What this task involves:
Give the number of lines below that contain the word "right", and nothing else.

Supplied data:
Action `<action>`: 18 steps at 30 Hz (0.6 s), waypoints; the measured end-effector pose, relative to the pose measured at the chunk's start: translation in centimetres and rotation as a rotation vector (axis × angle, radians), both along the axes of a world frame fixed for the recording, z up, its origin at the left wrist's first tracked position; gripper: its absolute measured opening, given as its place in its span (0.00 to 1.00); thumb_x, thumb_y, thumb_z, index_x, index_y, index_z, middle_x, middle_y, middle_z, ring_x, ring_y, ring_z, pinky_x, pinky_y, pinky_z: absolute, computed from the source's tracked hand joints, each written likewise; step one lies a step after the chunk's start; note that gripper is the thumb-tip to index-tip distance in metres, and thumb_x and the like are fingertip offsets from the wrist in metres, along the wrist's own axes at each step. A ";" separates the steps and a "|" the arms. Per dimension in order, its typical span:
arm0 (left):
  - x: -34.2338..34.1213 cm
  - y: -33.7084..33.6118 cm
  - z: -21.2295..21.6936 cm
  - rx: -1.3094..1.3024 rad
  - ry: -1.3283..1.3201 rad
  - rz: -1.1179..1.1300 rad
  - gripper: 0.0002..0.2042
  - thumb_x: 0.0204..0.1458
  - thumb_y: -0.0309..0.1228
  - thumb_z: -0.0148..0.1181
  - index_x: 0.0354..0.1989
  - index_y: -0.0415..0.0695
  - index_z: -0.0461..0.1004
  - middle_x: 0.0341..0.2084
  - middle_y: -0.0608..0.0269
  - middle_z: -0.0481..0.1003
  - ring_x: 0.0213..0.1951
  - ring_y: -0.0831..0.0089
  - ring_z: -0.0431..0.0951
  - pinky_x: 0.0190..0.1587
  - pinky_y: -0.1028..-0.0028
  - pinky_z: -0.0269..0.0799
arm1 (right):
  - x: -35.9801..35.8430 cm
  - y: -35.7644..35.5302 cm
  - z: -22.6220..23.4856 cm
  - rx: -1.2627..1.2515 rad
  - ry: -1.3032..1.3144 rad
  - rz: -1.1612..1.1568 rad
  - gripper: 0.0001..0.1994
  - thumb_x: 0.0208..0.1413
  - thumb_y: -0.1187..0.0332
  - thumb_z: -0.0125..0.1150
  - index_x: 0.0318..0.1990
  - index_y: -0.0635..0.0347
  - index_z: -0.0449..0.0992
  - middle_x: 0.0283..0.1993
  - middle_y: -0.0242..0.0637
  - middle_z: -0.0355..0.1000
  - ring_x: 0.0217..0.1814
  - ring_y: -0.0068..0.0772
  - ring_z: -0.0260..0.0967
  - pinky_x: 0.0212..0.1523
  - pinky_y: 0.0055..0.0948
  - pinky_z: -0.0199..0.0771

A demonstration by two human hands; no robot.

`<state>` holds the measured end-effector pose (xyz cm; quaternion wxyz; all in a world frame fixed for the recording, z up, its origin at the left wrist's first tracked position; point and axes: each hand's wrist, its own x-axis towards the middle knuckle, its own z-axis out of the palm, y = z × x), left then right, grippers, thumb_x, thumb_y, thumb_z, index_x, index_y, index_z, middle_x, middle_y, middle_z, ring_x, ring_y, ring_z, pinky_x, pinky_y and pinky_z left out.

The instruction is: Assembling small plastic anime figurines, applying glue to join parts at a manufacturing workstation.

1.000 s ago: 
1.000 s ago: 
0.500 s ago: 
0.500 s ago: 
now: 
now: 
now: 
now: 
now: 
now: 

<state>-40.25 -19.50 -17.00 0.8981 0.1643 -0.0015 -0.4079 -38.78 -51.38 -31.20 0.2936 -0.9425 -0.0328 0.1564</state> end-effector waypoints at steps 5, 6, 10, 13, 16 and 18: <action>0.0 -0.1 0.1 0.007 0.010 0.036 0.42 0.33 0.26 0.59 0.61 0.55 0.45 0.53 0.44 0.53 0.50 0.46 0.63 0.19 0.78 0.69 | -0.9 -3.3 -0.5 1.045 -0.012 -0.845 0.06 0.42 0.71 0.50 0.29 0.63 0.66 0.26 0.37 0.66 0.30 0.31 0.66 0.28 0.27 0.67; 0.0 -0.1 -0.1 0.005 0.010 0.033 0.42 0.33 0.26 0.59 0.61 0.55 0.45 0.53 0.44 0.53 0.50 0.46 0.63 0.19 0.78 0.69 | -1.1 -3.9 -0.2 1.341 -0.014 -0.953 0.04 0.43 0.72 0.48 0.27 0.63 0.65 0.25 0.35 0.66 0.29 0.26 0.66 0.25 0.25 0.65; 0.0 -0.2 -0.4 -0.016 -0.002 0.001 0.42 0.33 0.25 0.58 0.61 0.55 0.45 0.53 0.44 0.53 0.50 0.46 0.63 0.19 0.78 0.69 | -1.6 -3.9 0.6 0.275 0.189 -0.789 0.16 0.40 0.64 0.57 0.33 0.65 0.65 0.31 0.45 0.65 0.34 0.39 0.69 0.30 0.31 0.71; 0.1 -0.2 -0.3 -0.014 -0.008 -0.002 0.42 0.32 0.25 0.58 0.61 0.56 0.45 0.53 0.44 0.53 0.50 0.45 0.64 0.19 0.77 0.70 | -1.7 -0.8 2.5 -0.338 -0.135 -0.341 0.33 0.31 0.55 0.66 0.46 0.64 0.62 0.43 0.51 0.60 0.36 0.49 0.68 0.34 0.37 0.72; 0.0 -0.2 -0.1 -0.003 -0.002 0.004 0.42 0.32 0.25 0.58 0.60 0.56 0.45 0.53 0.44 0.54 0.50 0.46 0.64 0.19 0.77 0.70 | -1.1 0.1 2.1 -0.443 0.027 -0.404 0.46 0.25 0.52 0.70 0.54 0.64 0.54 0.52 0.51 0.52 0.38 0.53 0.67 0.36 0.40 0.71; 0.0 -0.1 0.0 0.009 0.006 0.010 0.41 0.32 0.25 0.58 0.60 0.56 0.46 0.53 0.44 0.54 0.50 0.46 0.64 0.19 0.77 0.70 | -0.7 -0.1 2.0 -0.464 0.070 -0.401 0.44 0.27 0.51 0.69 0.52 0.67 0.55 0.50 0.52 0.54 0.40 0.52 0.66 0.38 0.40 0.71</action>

Solution for this exercise:
2